WORK TO BE COMPLETED — Write each entry out again verbatim, pictures excluded.

EXCERPTED DATA —
================
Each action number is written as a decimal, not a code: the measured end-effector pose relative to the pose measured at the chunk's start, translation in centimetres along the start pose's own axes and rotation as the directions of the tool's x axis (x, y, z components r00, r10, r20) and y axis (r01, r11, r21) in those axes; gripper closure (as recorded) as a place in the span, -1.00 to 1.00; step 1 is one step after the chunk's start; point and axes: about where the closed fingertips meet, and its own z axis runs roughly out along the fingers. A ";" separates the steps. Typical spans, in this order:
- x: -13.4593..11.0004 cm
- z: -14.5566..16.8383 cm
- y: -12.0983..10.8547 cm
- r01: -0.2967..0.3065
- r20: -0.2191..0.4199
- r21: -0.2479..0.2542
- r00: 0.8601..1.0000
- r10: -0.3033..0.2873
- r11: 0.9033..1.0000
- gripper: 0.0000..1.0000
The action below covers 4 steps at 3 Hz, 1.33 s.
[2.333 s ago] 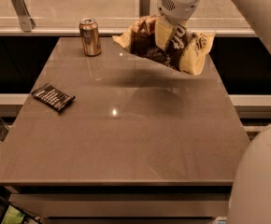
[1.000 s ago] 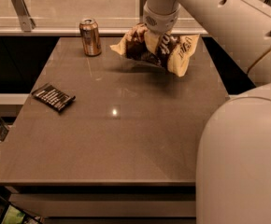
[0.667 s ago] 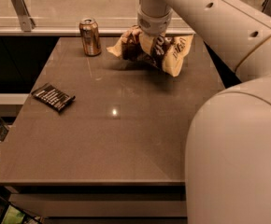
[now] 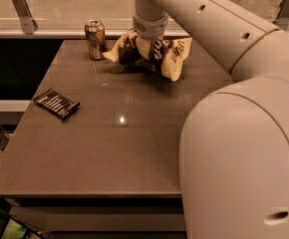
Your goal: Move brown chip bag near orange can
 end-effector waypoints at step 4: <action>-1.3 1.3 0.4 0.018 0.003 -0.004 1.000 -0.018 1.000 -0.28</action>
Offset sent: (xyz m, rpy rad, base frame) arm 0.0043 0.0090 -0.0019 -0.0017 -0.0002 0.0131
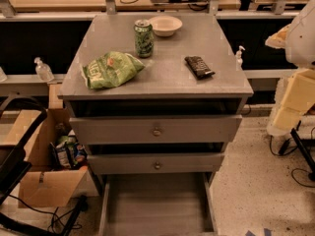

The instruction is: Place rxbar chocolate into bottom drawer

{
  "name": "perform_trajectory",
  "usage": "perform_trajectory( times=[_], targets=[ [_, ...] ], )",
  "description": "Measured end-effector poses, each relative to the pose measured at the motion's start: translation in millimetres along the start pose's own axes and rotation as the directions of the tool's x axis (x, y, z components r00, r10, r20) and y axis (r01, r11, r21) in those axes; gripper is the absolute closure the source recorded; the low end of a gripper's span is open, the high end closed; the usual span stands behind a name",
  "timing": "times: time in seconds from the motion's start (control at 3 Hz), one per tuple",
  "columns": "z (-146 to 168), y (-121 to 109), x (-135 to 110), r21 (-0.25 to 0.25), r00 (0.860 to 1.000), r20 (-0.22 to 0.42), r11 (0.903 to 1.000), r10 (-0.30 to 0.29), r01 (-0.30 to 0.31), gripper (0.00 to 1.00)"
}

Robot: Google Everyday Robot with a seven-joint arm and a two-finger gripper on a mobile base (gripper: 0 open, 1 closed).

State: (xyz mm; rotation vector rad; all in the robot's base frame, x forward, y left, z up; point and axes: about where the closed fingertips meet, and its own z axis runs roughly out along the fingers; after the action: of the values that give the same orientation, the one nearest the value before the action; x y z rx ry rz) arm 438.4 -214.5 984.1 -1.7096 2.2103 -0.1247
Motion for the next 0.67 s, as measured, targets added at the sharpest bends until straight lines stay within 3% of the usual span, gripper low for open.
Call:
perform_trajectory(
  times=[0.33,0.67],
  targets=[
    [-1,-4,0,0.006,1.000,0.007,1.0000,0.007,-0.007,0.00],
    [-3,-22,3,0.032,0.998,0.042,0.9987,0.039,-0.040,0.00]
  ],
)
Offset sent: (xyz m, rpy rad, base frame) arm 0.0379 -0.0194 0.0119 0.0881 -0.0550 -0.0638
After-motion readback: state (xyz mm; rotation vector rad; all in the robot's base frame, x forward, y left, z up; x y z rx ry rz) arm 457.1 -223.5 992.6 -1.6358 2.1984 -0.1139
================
ANSWER SECTION —
Each action number is written as a decimal, not a code: the measured end-effector pose relative to the pose measured at the chunk's start, translation in centimetres along the start pose's own axes and rotation as the directions of the tool's x axis (x, y, z components r00, r10, r20) and y axis (r01, r11, r21) in those axes; gripper closure (as recorded) as a place in the span, -1.00 to 1.00; step 1 is one step after the chunk's start; point and axes: about where the closed fingertips meet, and its own z axis runs roughly out along the fingers. A ";" separates the steps. Typical spans, in this order:
- x: -13.4593..11.0004 cm
- z: -14.5566..16.8383 cm
- y: -12.0983..10.8547 cm
- r01: -0.2967..0.3065
- r20: -0.2191..0.4199
- r21: -0.2479..0.2542
- r00: 0.8601..1.0000
- r10: -0.3033..0.2873
- r11: 0.9033..1.0000
- gripper: 0.0000..1.0000
The action below covers 4 steps at 3 Hz, 1.33 s.
[2.333 s ago] 
[1.000 s ago] 
[0.667 s ago] 
[now] 
Your goal: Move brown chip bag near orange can
 end-effector waypoints at step 4: <action>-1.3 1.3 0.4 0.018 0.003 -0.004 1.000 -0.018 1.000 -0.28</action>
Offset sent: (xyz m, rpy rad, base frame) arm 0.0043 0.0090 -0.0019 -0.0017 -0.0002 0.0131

The instruction is: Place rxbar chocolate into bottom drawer

{
  "name": "perform_trajectory",
  "usage": "perform_trajectory( times=[_], targets=[ [_, ...] ], )",
  "description": "Measured end-effector poses, each relative to the pose measured at the motion's start: translation in millimetres along the start pose's own axes and rotation as the directions of the tool's x axis (x, y, z components r00, r10, r20) and y axis (r01, r11, r21) in those axes; gripper is the absolute closure the source recorded; the low end of a gripper's span is open, the high end closed; the usual span stands behind a name",
  "timing": "times: time in seconds from the motion's start (control at 3 Hz), one per tuple",
  "columns": "z (-146 to 168), y (-121 to 109), x (-135 to 110), r21 (-0.25 to 0.25), r00 (0.860 to 1.000), r20 (-0.22 to 0.42), r11 (0.903 to 1.000), r10 (-0.30 to 0.29), r01 (-0.30 to 0.31), gripper (0.00 to 1.00)"
}

Robot: Google Everyday Robot with a seven-joint arm and a two-finger gripper on a mobile base (gripper: 0 open, 1 closed).

State: (xyz mm; rotation vector rad; all in the robot's base frame, x forward, y left, z up; point and axes: about where the closed fingertips meet, and its own z axis runs roughly out along the fingers; after the action: of the values that give the same orientation, the one nearest the value before the action; x y z rx ry rz) arm 438.4 -214.5 984.1 -1.7096 2.2103 -0.1247
Motion for the next 0.67 s, as measured, targets added at the sharpest bends until straight lines stay within 3% of the usual span, gripper low for open.
Call:
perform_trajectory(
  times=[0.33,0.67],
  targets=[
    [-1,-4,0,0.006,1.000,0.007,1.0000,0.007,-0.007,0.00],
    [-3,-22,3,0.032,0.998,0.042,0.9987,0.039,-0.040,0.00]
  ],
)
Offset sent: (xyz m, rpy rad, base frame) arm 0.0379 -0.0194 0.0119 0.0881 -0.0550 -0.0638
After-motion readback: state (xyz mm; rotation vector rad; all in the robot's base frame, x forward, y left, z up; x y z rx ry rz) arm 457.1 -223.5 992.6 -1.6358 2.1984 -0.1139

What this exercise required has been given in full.